ACTION ITEM: Look through the entries below and extract exactly the lines from the one containing "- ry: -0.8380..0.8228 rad" through the one containing "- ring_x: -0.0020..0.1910", ends included.

[Stored data entries]
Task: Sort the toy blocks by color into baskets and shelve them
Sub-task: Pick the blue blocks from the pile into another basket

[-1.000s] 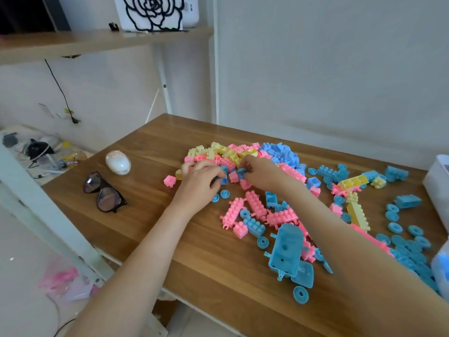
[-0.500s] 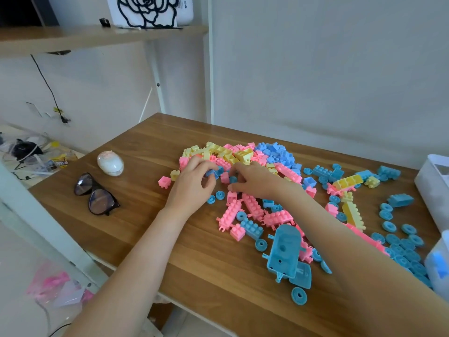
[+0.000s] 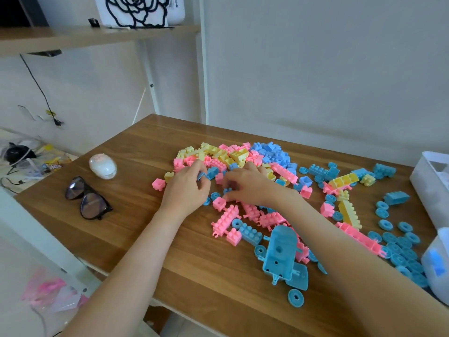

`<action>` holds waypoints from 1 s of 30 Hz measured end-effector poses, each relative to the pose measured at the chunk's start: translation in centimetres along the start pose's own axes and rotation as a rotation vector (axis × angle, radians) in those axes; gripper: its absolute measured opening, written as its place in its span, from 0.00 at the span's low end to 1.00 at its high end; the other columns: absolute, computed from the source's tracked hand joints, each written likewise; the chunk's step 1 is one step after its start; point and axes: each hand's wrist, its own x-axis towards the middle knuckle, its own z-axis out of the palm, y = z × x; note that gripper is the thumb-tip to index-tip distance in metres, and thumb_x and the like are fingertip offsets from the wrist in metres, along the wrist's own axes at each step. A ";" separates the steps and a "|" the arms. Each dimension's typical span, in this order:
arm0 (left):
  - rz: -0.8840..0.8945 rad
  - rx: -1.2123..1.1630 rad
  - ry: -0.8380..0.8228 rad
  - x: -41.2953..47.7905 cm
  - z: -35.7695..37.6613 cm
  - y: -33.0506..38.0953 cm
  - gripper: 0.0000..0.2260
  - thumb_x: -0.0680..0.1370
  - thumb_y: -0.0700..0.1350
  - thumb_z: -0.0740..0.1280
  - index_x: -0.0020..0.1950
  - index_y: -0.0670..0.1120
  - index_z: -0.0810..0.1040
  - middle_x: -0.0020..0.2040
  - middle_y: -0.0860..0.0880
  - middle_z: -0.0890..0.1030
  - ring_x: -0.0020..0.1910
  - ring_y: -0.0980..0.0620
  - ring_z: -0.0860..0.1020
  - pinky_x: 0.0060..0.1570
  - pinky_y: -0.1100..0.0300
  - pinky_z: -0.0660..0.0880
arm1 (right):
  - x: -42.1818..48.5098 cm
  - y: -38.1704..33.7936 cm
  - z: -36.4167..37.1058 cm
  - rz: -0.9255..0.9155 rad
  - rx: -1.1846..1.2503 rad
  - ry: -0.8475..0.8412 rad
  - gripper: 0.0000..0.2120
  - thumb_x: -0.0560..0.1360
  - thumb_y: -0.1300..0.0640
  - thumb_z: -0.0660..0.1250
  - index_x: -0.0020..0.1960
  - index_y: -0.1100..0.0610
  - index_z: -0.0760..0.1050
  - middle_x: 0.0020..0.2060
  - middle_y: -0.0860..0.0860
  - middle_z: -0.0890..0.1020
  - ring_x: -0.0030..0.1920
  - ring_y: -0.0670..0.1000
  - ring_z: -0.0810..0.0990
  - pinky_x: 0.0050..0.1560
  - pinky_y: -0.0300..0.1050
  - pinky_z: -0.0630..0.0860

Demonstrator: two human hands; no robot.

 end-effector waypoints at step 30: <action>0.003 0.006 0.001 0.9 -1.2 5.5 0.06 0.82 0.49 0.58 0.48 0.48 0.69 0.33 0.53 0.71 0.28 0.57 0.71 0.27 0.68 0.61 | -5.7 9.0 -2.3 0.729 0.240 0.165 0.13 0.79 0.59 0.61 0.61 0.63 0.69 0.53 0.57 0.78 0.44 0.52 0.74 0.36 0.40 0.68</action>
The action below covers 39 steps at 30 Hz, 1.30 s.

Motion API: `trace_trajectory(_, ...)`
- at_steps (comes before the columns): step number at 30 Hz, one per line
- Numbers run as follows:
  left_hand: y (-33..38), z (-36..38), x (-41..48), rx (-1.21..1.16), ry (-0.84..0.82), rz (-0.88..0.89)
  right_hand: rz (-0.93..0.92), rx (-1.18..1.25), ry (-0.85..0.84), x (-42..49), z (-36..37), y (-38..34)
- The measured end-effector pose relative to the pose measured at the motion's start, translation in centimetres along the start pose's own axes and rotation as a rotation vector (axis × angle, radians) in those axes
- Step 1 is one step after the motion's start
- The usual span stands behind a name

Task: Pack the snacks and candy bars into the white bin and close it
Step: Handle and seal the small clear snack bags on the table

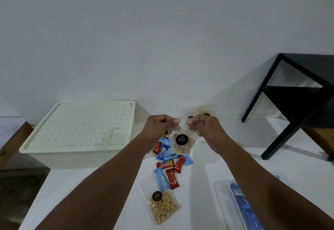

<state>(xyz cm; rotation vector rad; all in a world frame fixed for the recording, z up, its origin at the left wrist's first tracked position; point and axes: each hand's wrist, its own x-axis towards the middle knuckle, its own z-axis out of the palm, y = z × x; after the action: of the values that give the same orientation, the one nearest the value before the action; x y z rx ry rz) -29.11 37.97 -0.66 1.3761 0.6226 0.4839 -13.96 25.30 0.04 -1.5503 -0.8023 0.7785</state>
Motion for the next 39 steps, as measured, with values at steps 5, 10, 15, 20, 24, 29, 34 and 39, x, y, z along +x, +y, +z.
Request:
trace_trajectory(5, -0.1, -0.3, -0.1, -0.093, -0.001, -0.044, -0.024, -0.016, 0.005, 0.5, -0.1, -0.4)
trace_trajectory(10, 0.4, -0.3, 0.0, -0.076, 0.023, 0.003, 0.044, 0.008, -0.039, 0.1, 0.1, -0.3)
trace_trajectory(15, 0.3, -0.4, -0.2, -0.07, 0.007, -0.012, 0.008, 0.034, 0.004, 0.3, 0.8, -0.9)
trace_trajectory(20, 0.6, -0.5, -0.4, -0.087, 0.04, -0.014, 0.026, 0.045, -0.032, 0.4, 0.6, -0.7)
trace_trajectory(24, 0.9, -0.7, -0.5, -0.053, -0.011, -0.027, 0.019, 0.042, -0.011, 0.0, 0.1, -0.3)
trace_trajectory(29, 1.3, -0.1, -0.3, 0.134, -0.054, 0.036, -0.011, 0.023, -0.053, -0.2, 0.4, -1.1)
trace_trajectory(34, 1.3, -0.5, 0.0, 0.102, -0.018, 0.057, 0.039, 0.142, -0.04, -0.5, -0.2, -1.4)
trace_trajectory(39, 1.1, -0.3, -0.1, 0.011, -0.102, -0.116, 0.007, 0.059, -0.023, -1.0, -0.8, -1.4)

RESPONSE:
  - ry: -0.8380..0.8228 rad
  - x: -41.2953..47.7905 cm
  - z: -35.7695..37.6613 cm
  - y: -33.0506..38.0953 cm
  - gripper: 0.0000..0.2260
  - thumb_x: -0.0680..0.1370
  - thumb_y: -0.0700..0.1350
  - thumb_z: -0.0740..0.1280
  - index_x: -0.0020..0.1950
  - index_y: -0.0670..0.1120
  - index_z: -0.0810..0.1040
  - middle_x: -0.0020..0.2040
  - middle_y: -0.0860..0.0880
  - middle_z: -0.0890..0.1030
  - ring_x: -0.0020..0.1910

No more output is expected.